La lutte patriote montre également que la défense des droits démocratiques est parfaitement compatible avec la promotion d'une identité culturelle distincte en Amérique; que l'avancement des droits de la majorité peut s'inscrire dans le respect des différences. Ainsi, dans son grand discours du 15 mai 1837, Louis Joseph Papineau scande à la fois que «Nous travaillerons sans peur et sans reproche, comme dans le passé, à assurer à tout le peuple, sans distinction, les mêmes droits, une justice égale et une liberté commune» et, du même souffle, que: «La langue et la culture sont la propriété sacrée d'un peuple et doivent par conséquent être défendues avec ferveur par ses représentants.»
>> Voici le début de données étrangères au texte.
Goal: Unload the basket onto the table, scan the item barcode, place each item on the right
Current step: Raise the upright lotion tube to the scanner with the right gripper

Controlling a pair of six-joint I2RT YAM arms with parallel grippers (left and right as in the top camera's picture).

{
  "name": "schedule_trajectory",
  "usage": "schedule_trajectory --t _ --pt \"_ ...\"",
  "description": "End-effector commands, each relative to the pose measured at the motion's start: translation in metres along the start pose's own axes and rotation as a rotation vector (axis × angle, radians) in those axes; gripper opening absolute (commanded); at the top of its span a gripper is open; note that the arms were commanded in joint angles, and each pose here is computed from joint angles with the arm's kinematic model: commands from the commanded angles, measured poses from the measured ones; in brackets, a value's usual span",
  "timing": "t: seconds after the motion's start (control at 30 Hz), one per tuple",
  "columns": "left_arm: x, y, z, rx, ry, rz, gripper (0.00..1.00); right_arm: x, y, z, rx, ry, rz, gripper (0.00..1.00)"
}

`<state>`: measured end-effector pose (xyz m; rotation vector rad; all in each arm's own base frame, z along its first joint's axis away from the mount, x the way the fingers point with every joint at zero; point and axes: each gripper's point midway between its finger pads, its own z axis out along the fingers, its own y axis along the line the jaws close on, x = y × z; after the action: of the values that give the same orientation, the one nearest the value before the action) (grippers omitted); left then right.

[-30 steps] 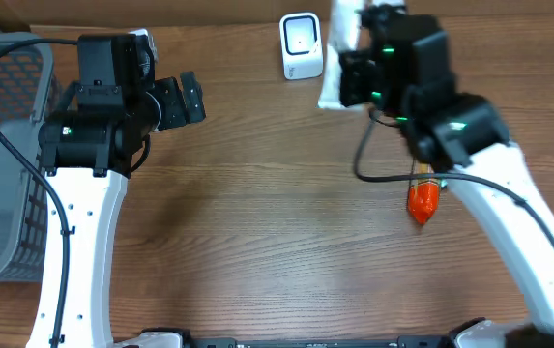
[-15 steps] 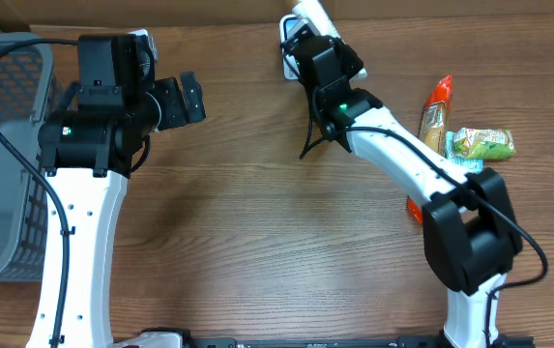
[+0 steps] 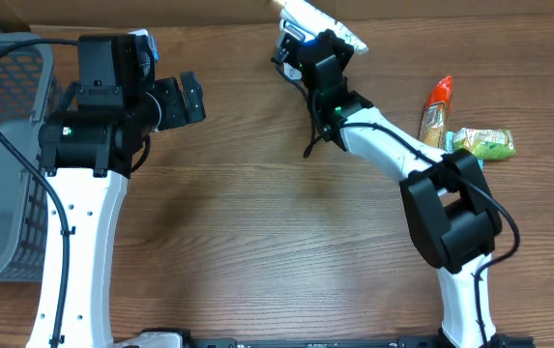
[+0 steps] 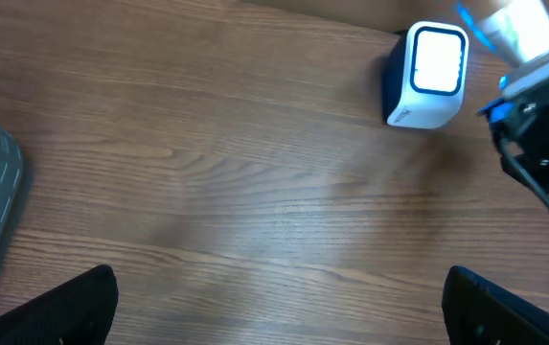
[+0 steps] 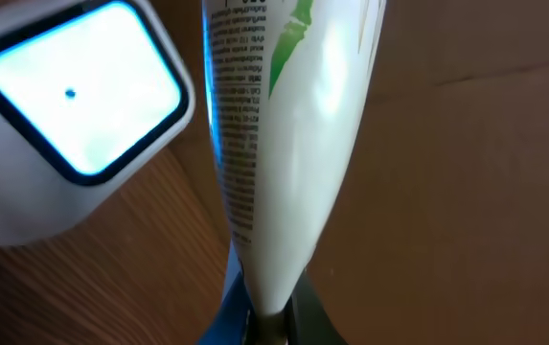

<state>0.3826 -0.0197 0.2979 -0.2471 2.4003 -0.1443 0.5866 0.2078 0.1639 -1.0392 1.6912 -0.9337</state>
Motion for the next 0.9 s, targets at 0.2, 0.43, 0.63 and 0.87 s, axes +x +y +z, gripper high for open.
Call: schedule_trajectory --t 0.2,0.43,0.63,0.87 --pt "-0.003 0.000 -0.002 -0.008 -0.012 -0.011 1.00 0.024 0.016 0.034 0.067 0.061 -0.148 0.04" --pt "-0.003 0.000 -0.002 -0.008 -0.012 -0.011 1.00 0.014 0.005 0.033 0.109 0.014 -0.052 0.04" --pt "-0.003 0.000 -0.002 -0.008 -0.012 -0.011 0.99 0.007 -0.009 0.030 0.163 -0.016 0.051 0.04" --pt "-0.003 0.000 -0.002 -0.008 -0.012 -0.011 1.00 0.005 -0.003 0.032 0.137 -0.040 0.166 0.04"
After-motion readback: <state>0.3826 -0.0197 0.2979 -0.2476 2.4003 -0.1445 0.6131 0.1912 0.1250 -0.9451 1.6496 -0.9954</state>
La Journée nationale des Patriotes, c'est enfin la fête de toute l'histoire du Québec, à l'heure où l'histoire nationale est occultée dans les écoles. Elle offre ainsi l'opportunité de rapprocher le public de son histoire par le biais de conférences, d'expositions et d'événements festifs. Cette année encore, pour sa huitième édition, la Journée nationale sera soulignée dans toutes les régions du Québec par divers événements culturels auxquels toute la population est invitée à se joindre.